30 MARCH 1912, Page 1

NEWS OF THE WEEK.

IT is with a sense of intense relief that we record that there seems a reasonable prospect that peace will be concluded in the mining industry in the course of the next week. In our first leading article we have dealt with the situation as a whole, and later in these notes we give a narrative of the chief events of the week connected with the strike. Here we may say that the Minimum Wage Bill passed through the Committee and Third Reading stages in the House of Lords on Thursday evening. and received the Royal Assent on Friday. We regret to note that the coal owners consider that the final stages of the Bill involved something like a breach of faith on the part of the Government.

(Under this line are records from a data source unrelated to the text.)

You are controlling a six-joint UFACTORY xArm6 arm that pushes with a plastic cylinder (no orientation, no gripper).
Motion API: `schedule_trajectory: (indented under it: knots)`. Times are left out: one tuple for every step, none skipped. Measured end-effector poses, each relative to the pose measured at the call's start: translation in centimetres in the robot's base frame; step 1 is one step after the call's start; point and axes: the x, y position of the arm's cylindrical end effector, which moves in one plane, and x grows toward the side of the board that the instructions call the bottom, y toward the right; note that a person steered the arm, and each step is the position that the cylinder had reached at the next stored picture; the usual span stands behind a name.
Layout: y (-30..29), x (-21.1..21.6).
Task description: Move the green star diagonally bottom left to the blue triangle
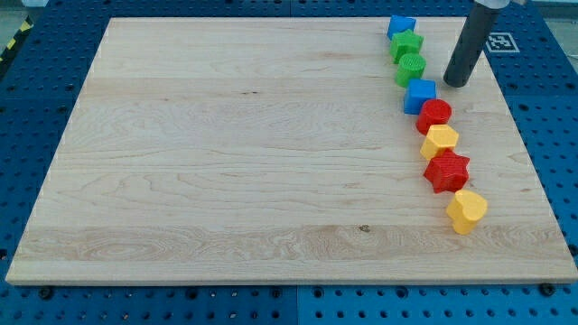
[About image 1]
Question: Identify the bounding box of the green star block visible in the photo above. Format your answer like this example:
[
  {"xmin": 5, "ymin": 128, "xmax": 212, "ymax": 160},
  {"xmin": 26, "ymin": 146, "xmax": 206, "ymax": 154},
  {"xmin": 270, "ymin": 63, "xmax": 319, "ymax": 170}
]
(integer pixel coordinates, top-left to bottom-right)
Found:
[{"xmin": 390, "ymin": 30, "xmax": 424, "ymax": 64}]

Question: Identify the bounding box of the white fiducial marker tag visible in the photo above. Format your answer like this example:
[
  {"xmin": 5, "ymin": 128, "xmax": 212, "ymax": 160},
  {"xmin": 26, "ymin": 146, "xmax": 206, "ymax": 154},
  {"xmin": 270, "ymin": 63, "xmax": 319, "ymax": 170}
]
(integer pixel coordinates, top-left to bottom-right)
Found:
[{"xmin": 486, "ymin": 32, "xmax": 519, "ymax": 53}]

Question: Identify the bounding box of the red star block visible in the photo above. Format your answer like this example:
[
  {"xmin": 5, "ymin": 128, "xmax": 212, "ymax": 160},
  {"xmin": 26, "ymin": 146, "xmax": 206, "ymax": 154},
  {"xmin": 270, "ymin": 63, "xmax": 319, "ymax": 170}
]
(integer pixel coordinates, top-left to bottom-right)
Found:
[{"xmin": 424, "ymin": 150, "xmax": 471, "ymax": 193}]

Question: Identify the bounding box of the wooden board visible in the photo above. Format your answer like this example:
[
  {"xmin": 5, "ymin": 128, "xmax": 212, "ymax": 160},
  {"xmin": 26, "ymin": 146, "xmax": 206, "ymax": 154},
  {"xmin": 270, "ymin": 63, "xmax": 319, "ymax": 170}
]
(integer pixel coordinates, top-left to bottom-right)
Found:
[{"xmin": 6, "ymin": 17, "xmax": 577, "ymax": 286}]

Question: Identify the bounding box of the yellow black hazard tape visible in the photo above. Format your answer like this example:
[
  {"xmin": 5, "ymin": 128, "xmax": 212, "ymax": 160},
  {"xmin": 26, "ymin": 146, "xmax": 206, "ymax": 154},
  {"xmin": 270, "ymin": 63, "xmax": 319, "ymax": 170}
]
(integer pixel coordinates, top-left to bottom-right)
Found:
[{"xmin": 1, "ymin": 16, "xmax": 34, "ymax": 65}]

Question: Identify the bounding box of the green cylinder block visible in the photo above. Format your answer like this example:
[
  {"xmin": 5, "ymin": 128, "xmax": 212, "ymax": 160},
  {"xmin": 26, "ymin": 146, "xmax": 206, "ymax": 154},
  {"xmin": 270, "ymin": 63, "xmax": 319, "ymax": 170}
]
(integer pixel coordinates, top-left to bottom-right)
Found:
[{"xmin": 395, "ymin": 53, "xmax": 426, "ymax": 88}]

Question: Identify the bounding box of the blue triangle block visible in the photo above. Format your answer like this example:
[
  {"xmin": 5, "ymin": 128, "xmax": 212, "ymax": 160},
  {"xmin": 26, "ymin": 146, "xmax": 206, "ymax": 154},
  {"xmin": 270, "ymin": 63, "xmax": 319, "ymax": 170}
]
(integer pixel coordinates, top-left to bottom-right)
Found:
[{"xmin": 387, "ymin": 15, "xmax": 416, "ymax": 40}]

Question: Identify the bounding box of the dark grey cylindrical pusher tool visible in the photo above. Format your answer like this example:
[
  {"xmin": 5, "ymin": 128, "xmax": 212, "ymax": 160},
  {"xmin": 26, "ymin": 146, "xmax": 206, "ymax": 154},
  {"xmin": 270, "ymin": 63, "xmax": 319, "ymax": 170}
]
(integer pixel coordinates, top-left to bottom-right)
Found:
[{"xmin": 443, "ymin": 2, "xmax": 502, "ymax": 88}]

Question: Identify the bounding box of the yellow hexagon block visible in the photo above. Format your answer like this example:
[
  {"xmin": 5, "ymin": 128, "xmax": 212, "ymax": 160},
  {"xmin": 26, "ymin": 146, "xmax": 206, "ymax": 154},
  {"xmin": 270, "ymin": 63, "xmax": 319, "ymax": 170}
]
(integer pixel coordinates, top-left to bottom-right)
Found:
[{"xmin": 420, "ymin": 125, "xmax": 460, "ymax": 160}]

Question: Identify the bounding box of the yellow heart block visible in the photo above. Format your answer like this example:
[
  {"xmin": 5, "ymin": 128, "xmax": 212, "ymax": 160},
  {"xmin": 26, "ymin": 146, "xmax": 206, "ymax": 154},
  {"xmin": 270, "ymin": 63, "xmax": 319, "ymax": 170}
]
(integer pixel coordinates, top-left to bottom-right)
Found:
[{"xmin": 446, "ymin": 190, "xmax": 488, "ymax": 235}]

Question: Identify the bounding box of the blue cube block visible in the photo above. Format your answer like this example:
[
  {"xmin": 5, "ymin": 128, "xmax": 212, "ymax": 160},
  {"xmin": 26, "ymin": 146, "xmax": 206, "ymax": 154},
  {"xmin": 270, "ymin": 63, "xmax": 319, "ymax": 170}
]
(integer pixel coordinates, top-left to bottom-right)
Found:
[{"xmin": 403, "ymin": 79, "xmax": 437, "ymax": 115}]

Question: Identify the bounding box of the red cylinder block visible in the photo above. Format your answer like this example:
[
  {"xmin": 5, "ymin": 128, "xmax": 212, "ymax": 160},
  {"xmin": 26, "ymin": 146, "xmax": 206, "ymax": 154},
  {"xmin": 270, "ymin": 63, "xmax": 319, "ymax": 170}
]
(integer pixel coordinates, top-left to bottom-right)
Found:
[{"xmin": 415, "ymin": 99, "xmax": 452, "ymax": 135}]

The difficulty arose over Mr. Sydney Buxton's amendment in the Commons, which provided that the District Boards in settling the minimum rates "shall have regard to the average daily rate of wages paid to the workmen of the class for which the minimum rate is to be settled." The owners objected very strongly to this form of words, and suggested, instead of "average daily rate of wages," the "prevailing wage rates." The change, it is asserted, was accepted by the representatives of the miners, and a definite undertaking was given by the Government that the alteration should be introduced. In the House of Lords, however, the promised amendment was not forthcoming, Lord Crewe ex- plaining that a misunderstanding had arisen. It is alleged by the owners that in the interval between the undertaking of the Government and the introduction of the Bill into the Lords the extremists among the miners put so much pressure upon Ministers that they were induced to go back from their promise.